● TASK TO CARRY OUT
An exact copy of the data below is required; return it in full.

====== INPUT RECORDS ======

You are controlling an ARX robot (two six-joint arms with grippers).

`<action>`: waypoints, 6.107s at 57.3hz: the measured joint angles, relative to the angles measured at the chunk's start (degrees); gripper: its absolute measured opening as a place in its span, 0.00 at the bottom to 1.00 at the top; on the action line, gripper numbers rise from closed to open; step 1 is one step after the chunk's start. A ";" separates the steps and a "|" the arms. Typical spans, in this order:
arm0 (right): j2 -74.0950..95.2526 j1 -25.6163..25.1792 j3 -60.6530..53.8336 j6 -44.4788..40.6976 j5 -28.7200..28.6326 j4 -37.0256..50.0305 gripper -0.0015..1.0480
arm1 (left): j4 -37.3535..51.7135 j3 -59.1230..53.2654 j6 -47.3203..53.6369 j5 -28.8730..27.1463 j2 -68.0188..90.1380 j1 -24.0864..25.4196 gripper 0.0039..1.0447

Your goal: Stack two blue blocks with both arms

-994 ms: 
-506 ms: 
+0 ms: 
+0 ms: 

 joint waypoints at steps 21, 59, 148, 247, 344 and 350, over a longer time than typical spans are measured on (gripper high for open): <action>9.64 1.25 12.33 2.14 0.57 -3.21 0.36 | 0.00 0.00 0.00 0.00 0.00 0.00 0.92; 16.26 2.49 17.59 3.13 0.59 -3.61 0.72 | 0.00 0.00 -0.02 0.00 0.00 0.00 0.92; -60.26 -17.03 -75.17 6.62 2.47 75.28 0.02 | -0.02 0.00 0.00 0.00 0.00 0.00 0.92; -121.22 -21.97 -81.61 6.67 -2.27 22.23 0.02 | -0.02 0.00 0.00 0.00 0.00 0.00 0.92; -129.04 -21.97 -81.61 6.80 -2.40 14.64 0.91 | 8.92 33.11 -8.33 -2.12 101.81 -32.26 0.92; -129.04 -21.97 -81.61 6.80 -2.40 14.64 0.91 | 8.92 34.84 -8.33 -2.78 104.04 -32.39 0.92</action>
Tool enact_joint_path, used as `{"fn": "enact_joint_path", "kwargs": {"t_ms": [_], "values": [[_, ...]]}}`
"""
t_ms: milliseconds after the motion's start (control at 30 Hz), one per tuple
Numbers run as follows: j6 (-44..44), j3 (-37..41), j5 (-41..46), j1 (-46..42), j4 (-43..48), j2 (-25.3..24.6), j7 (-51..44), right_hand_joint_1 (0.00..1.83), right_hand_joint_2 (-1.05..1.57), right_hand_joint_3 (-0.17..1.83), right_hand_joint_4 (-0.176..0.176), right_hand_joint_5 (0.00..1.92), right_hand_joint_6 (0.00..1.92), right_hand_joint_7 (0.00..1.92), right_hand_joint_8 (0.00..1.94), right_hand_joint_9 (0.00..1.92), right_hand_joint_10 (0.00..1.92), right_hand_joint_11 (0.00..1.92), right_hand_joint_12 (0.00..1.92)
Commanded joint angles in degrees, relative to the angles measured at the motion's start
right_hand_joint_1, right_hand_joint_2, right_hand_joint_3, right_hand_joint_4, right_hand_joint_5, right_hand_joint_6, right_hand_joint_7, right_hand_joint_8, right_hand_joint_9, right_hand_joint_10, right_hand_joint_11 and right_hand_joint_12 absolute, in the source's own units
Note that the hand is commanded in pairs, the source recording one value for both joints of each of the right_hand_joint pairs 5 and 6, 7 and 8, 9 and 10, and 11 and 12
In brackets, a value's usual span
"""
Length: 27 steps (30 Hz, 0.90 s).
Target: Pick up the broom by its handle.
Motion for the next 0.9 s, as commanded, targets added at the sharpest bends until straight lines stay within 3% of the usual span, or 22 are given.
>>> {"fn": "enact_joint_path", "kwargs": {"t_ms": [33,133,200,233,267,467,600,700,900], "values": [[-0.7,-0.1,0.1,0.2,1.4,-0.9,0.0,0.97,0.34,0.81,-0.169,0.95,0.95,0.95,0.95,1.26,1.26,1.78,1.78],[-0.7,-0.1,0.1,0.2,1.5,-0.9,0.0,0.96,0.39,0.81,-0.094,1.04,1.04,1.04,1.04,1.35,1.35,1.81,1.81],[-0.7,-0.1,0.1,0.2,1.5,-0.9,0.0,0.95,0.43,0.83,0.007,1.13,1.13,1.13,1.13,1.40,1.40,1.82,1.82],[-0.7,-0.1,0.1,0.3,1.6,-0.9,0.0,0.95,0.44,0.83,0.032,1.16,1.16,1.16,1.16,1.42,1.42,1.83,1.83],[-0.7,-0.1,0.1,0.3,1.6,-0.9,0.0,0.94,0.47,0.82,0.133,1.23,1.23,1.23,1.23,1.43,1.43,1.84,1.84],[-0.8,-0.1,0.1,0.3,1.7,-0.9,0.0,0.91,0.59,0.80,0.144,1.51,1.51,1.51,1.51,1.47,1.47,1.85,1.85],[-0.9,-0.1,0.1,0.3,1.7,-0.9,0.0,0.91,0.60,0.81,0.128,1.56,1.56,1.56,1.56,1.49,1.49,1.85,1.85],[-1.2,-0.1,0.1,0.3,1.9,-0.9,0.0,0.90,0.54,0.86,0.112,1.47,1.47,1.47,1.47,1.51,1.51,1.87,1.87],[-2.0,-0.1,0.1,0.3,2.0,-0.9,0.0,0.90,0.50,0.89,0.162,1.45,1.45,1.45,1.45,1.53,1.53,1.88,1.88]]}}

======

● EXPECTED OUTPUT
You are controlling an ARX robot (two six-joint arms with grippers).

`<action>`: waypoints, 6.107s at 57.3hz: the measured joint angles, relative to the angles measured at the chunk's start (degrees); gripper: its absolute measured opening as a place in its span, 0.00 at the bottom to 1.00 at the top; on the action line, gripper numbers rise from closed to open; step 1 is one step after the chunk's start. A ";" separates the steps and a "|" the arms. Typical spans, in this order:
arm0 (right): j2 -74.0950..95.2526 j1 -25.6163..25.1792 j3 -60.6530..53.8336 j6 -44.4788..40.6976 j5 -28.7200..28.6326 j4 -37.0256..50.0305 gripper -0.0015..1.0480
arm1 (left): j4 -37.3535..51.7135 j3 -59.1230..53.2654 j6 -47.3203..53.6369 j5 -28.8730..27.1463 j2 -68.0188..90.1380 j1 -24.0864..25.4196 gripper 0.0039..1.0447

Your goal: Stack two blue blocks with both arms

-994 ms: 
-506 ms: 
+0 ms: 
+0 ms: 

 joint waypoints at steps 21, 59, 148, 247, 344 and 350, over a longer time than typical spans are measured on (gripper high for open): <action>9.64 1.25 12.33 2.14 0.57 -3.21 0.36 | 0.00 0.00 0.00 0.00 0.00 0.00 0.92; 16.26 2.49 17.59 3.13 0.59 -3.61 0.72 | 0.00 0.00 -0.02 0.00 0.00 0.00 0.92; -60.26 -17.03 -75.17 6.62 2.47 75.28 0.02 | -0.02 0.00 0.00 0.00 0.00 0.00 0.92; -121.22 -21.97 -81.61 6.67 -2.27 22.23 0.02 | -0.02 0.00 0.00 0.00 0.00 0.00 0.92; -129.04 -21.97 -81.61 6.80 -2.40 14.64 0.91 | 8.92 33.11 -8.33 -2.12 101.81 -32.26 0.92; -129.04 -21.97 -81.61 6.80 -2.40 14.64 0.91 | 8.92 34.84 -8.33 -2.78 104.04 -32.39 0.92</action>
Tool enact_joint_path, used as `{"fn": "enact_joint_path", "kwargs": {"t_ms": [_], "values": [[_, ...]]}}`
"""
t_ms: milliseconds after the motion's start (control at 30 Hz), one per tuple
Numbers run as follows: j6 (-44..44), j3 (-37..41), j5 (-41..46), j1 (-46..42), j4 (-43..48), j2 (-25.3..24.6), j7 (-51..44), right_hand_joint_1 (0.00..1.83), right_hand_joint_2 (-1.05..1.57), right_hand_joint_3 (-0.17..1.83), right_hand_joint_4 (-0.176..0.176), right_hand_joint_5 (0.00..1.92), right_hand_joint_6 (0.00..1.92), right_hand_joint_7 (0.00..1.92), right_hand_joint_8 (0.00..1.94), right_hand_joint_9 (0.00..1.92), right_hand_joint_10 (0.00..1.92), right_hand_joint_11 (0.00..1.92), right_hand_joint_12 (0.00..1.92)
Commanded joint angles in degrees, relative to the angles measured at the motion's start
right_hand_joint_1, right_hand_joint_2, right_hand_joint_3, right_hand_joint_4, right_hand_joint_5, right_hand_joint_6, right_hand_joint_7, right_hand_joint_8, right_hand_joint_9, right_hand_joint_10, right_hand_joint_11 and right_hand_joint_12 absolute, in the source's own units
Note that the hand is commanded in pairs, the source recording one value for both joints of each of the right_hand_joint pairs 5 and 6, 7 and 8, 9 and 10, and 11 and 12
In brackets, a value's usual span
"""
Length: 27 steps (30 Hz, 0.90 s).
Target: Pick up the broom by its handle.
Motion for the next 0.9 s, as commanded, targets added at the sharpest bends until straight lines stay within 3% of the usual span, or 22 are given.
>>> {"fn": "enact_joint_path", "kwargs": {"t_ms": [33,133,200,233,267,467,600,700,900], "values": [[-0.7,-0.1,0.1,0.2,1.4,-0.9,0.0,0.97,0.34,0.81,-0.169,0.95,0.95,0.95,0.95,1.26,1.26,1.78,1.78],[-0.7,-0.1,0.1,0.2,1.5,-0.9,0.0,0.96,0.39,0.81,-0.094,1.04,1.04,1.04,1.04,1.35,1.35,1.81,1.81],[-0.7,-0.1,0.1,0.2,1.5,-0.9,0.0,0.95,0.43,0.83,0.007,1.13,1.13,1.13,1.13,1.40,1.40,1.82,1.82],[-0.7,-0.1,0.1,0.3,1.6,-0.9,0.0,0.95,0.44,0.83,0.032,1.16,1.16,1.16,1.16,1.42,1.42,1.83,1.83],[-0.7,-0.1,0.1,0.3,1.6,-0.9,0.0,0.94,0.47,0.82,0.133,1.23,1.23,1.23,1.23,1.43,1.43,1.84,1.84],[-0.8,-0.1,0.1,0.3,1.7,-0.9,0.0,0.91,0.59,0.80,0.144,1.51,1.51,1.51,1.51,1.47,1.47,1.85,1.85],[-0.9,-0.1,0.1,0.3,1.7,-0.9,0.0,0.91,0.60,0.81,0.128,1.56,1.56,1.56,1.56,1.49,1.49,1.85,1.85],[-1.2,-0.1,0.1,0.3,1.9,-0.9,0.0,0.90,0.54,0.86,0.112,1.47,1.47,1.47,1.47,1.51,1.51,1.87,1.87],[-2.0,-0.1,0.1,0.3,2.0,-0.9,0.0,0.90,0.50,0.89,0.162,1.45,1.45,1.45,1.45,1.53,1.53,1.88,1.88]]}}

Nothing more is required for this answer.